▶ _Records to process_:
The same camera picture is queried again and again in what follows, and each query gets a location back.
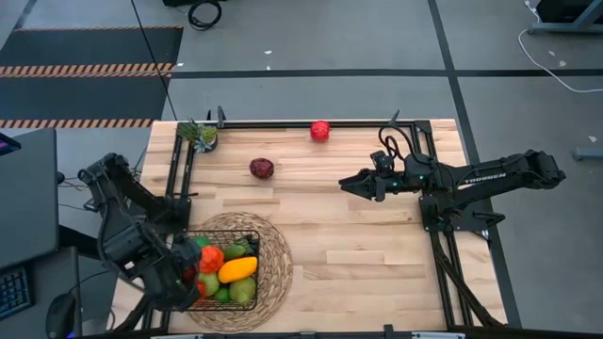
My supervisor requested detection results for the black wire basket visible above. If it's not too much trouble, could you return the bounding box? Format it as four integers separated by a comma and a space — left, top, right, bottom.
154, 229, 262, 313

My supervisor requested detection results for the green pear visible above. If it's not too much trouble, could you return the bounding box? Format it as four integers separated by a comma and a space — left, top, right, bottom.
229, 276, 258, 305

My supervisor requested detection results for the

▶ _Aim of the task_: Render the data above verbatim and without pictures.

▶ _Result of this exercise_:
The same camera picture is queried again and again in what follows, and each query gets a location back.
My supervisor requested detection results for the black wire basket visible above. If it's not too much trouble, could you return the bounding box? Format it as four integers separated by a comma and a space — left, top, right, bottom.
154, 229, 262, 313

My supervisor requested detection results for the green pear visible above. If it's not too much trouble, could you return the bounding box? Format it as four integers separated by a comma and a space — left, top, right, bottom.
229, 276, 258, 305

My supervisor requested detection results for the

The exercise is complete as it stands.